One way it can affect performance is by not requiring you to convert it to the correct type to manipulate the data. This is true when someone uses varchar for instance instead of a datetime datatype and then they have to be converted to do date math. It can also affect performance by giving a smaller record (this why you shouldn't define everything at the max size) which affects how pages are stored and retrieved in the database.
Of course using the correct type of data can also help data integrity; you can't store a date that doesn't exist in a datetime field but you can in varchar field. If you use float instead of int then your values aren't restricted to integer values etc. ANd speaking of float, it is generally bad to use if you intend to do math calulations as you get rounding errors since it is not an exact type.
I want to search a table to find all rows where one particular field is one of two values. I know exactly what the values would be, but I'm wondering which is the most efficient way to search for them:
for the sake of example, the two values are "xpoints" and "ypoints". I know for certain that there will be no other values in that field which has "points" at the end, so the two queries I'm considering are:
WHERE `myField` IN ('xpoints', 'ypoints')
--- or...
WHERE `myField` LIKE '_points'
which would give the best results in this case?
As always with SQL queries, run it through the profiler to find out. However, my gut instinct would have to say that the IN search would be quicker. Espcially in the example you gave, if the field was indexed, it would only have to do 2 lookups. If you did a like search, it may have to do a scan, because you are looking for records that end with a certain value. It would also be more accurate as LIKE '_points' could also return 'gpoints', or any other similar string.
Unless all of the data items in the column in question start with 'x' or 'y', I believe IN will always give you a better query. If it is indexed, as #Kibbee points out, you will only have to perform 2 lookups to get both. Alternatively, if it is not indexed, a table scan using IN will only have to check the first letter most of the time whereas with LIKE it will have to check two characters every time (assuming all items are at least 2 characters) -- since the first character is allowed to be anything.

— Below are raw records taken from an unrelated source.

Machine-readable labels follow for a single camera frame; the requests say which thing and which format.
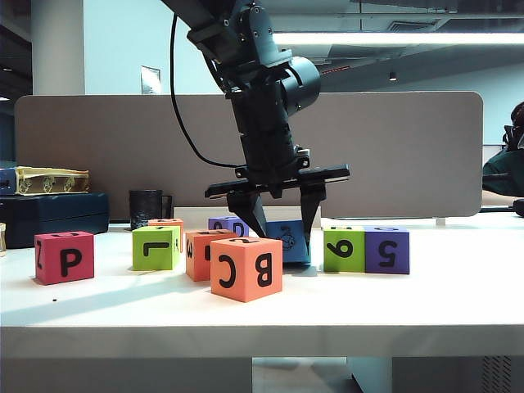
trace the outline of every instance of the black case
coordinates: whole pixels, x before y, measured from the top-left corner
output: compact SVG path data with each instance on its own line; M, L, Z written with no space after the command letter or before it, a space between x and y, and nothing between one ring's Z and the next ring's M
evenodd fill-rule
M40 233L107 232L109 204L104 193L0 196L0 222L7 248L33 247Z

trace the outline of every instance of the green block
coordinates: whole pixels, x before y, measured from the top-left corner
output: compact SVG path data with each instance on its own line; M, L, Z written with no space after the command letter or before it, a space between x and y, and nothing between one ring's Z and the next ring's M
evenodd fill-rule
M366 271L365 231L361 226L324 229L324 272Z
M180 227L133 231L133 270L172 270L180 260Z

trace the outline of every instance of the white pillar
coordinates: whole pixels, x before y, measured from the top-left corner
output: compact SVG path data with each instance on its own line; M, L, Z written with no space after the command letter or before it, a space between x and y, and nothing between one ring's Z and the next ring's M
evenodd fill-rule
M85 94L84 0L32 0L33 94Z

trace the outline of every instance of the gray partition panel
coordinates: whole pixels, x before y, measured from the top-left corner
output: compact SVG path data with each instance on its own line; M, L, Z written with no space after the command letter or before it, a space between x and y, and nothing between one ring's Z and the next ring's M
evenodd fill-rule
M204 156L243 163L230 103L220 95L178 97ZM475 93L325 93L290 118L295 143L314 166L350 164L350 180L327 187L324 217L449 217L481 206L482 101ZM128 190L159 188L177 206L209 201L210 183L232 169L200 162L169 96L28 96L16 105L19 165L88 169L110 196L111 218L128 214ZM284 192L268 205L299 204Z

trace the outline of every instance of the desk
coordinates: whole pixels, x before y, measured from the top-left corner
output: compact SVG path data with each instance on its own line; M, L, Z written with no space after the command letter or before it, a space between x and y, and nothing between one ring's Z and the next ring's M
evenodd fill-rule
M131 233L118 227L96 235L90 280L40 286L34 249L9 250L2 358L524 355L524 219L378 222L409 229L409 276L322 273L316 229L312 267L286 271L282 293L246 304L210 294L184 263L131 271Z

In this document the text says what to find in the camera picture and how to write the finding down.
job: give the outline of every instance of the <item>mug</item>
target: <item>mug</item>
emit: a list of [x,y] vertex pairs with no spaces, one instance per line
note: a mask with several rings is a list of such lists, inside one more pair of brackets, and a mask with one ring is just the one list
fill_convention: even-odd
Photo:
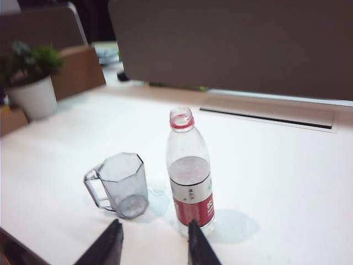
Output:
[[[104,187],[98,196],[97,182]],[[118,153],[84,176],[84,184],[97,207],[133,219],[148,205],[145,167],[136,153]]]

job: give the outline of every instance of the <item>chair backrest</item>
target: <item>chair backrest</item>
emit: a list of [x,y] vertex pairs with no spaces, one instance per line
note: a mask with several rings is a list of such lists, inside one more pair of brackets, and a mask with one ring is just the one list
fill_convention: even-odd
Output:
[[52,43],[59,50],[87,44],[71,3],[0,15],[0,36],[0,54],[9,53],[14,40],[29,46]]

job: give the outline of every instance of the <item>plastic water bottle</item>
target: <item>plastic water bottle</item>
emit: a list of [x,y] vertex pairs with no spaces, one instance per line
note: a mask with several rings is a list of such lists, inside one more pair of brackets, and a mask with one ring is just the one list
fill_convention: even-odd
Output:
[[185,235],[188,223],[195,219],[208,234],[213,229],[215,211],[205,141],[194,126],[189,108],[173,109],[170,127],[166,160],[181,233]]

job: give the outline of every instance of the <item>potted plant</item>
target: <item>potted plant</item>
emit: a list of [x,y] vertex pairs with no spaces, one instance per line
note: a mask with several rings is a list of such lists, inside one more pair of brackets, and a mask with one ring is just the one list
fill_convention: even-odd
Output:
[[50,74],[63,66],[52,45],[31,49],[15,41],[13,53],[0,56],[0,86],[9,100],[23,108],[30,120],[46,117],[56,110],[56,98]]

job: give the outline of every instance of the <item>gray partition panel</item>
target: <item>gray partition panel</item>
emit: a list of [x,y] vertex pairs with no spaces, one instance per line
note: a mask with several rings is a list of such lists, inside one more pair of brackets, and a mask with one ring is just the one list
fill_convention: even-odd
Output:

Try it and see. Create a large amount of test data, Also, try it with and without an index on myfield. While you are at it, see if there's a noticeable difference between
LIKE 'points' and LIKE 'xpoint'.
It depends on what the optimizer does with each query.
For small amounts of data, the difference will be negligible. Do whichever one makes more sense. For large amounts of data the amount of disk I/O matters much more than the amount of CPU time.
I'm betting that IN will get you better results than LIKE, if there is an index on myfield. I'm also betting that 'xpoint_' runs faster than '_points'. But there's nothing like trying it yourself.
MySQL can't use an index when using string comparisons such as LIKE '%foo' or '_foo', but can use an index for comparisons like 'foo%' and 'foo_'.
So in your case, IN will be much faster assuming that the field is indexed.
If you're working with a limited set of possible values, it's worth specifying the field as an ENUM - MySQL will then store it internally as an integer and make this sort of lookup much faster, and save disk space.
It will be faster to do the IN-version than the LIKE-version. Especially when your wildcard isn't at the end of the comparison, but even under ideal conditions IN would still be ideal up until your query nears the size of your max-query insert.